The problem: Count every line in the following entries that holds the word "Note". Only the number should be given.

Working data:
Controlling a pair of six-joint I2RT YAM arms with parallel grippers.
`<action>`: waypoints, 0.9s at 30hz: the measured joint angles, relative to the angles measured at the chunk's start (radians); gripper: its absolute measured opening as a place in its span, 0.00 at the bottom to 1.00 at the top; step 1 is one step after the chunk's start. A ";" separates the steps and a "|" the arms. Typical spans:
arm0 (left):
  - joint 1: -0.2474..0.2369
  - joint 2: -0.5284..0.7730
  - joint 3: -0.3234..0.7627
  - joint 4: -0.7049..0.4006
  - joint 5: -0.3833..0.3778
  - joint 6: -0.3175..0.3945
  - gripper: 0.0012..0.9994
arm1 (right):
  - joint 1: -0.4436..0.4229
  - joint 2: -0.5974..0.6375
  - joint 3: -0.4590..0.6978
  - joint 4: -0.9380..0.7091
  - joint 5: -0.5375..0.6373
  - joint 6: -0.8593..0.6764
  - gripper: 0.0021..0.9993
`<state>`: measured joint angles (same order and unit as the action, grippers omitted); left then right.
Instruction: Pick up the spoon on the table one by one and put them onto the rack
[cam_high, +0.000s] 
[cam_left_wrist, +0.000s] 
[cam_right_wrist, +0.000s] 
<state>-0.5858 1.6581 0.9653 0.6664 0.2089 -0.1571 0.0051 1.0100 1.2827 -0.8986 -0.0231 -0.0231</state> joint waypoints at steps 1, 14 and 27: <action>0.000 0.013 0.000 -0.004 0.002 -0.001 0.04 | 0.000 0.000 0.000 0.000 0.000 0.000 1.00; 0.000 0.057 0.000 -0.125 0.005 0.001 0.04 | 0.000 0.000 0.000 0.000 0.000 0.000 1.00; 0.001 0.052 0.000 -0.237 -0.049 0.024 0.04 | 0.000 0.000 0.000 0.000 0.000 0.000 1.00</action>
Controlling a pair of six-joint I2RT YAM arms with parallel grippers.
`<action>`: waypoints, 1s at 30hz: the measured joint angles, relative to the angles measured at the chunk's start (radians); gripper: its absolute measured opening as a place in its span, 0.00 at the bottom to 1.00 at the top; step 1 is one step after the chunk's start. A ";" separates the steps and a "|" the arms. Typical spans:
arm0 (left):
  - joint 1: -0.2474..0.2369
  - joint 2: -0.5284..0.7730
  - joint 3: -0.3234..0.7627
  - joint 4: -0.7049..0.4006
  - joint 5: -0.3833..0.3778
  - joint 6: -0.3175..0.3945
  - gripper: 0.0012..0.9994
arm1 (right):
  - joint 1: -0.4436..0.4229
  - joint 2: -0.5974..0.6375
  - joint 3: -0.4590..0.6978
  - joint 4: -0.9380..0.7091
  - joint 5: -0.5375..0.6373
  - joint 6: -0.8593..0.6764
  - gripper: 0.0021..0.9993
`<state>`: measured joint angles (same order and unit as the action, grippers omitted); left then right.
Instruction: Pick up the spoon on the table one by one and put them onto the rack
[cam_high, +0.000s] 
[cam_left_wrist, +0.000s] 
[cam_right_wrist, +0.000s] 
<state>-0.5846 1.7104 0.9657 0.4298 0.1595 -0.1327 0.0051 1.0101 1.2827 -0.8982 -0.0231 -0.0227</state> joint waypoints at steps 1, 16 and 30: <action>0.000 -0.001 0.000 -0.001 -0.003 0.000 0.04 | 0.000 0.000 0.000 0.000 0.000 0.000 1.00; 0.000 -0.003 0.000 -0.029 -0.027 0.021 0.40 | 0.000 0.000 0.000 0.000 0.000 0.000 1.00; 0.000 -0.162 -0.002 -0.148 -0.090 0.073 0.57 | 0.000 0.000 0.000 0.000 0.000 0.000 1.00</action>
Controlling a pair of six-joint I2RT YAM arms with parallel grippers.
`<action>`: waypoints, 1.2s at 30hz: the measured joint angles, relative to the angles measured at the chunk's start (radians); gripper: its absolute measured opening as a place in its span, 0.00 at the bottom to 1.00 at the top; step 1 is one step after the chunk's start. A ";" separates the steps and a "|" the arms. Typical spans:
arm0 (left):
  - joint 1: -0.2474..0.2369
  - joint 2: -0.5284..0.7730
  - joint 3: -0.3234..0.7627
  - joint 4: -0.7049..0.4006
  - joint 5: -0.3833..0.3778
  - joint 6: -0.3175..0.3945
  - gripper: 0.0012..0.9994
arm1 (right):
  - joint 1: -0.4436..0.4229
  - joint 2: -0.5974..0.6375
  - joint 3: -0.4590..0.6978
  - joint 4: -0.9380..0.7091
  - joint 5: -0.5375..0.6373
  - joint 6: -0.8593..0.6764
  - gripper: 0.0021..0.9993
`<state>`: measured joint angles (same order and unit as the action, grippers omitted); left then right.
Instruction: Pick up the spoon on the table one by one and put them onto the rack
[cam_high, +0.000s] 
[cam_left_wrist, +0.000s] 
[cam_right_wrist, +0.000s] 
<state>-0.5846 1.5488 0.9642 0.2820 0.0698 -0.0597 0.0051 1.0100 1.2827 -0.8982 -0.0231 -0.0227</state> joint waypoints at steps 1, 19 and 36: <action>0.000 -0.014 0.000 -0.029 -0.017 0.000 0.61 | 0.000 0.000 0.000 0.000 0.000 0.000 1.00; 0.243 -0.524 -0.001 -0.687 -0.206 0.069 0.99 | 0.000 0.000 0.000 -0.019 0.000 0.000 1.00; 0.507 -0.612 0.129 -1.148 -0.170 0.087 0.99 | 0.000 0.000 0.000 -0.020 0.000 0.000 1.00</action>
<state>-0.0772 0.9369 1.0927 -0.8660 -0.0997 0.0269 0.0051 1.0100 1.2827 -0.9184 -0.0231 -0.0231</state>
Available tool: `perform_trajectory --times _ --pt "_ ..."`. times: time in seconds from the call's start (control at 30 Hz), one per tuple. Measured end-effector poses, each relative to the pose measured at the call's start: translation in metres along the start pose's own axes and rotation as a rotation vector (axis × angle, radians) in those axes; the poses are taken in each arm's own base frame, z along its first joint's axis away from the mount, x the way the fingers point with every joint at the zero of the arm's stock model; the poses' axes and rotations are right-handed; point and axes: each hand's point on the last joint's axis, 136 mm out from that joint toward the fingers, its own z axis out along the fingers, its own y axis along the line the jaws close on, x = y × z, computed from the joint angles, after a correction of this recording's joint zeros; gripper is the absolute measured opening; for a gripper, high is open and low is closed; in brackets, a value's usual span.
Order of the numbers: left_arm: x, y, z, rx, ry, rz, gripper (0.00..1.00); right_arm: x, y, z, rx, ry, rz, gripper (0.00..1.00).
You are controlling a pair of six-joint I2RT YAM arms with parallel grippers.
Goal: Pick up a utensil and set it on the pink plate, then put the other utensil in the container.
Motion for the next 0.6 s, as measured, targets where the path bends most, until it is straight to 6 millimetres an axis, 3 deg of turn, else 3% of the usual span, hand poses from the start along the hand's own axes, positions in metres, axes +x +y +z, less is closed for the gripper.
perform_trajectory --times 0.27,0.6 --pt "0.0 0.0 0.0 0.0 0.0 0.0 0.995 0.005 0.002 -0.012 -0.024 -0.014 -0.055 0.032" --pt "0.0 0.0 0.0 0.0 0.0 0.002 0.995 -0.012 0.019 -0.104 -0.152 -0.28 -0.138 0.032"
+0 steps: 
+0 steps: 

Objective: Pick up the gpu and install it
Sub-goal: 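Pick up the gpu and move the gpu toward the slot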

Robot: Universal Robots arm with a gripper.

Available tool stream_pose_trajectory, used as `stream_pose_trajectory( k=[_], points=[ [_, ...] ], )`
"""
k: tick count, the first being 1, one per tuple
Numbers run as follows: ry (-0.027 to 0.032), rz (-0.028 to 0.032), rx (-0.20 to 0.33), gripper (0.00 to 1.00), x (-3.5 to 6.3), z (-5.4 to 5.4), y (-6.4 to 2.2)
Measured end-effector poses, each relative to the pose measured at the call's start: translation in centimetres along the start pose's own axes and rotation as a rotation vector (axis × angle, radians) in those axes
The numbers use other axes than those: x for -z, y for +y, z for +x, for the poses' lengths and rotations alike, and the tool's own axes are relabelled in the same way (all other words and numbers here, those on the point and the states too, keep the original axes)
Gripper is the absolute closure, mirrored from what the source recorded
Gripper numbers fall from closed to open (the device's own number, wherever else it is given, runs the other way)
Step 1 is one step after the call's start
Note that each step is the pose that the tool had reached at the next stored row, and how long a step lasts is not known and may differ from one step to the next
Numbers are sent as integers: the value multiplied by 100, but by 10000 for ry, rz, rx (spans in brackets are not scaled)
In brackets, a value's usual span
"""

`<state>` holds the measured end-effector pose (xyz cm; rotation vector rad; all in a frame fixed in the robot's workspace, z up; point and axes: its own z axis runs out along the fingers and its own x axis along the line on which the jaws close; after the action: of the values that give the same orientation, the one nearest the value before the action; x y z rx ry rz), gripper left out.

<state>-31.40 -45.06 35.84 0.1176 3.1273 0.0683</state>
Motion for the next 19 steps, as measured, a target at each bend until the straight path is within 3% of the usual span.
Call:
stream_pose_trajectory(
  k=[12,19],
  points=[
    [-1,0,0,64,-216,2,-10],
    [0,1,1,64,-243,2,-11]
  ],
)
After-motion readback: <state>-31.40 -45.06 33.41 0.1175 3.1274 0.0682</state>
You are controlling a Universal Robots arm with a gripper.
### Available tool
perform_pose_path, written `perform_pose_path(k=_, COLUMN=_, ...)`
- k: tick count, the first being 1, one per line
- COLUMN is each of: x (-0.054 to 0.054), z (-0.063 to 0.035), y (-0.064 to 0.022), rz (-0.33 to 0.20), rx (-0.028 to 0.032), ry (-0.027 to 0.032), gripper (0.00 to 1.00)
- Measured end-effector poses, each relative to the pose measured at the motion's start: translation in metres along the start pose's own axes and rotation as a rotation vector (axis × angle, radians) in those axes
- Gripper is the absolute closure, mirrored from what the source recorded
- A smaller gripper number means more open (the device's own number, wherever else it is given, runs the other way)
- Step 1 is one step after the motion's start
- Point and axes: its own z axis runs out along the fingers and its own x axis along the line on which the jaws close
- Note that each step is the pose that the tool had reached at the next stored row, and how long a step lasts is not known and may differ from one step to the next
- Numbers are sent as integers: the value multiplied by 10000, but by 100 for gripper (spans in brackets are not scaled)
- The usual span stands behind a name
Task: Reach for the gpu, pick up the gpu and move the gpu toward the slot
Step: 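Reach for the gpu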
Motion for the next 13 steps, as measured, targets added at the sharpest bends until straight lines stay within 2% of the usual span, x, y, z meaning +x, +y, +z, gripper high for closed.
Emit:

Task result: 2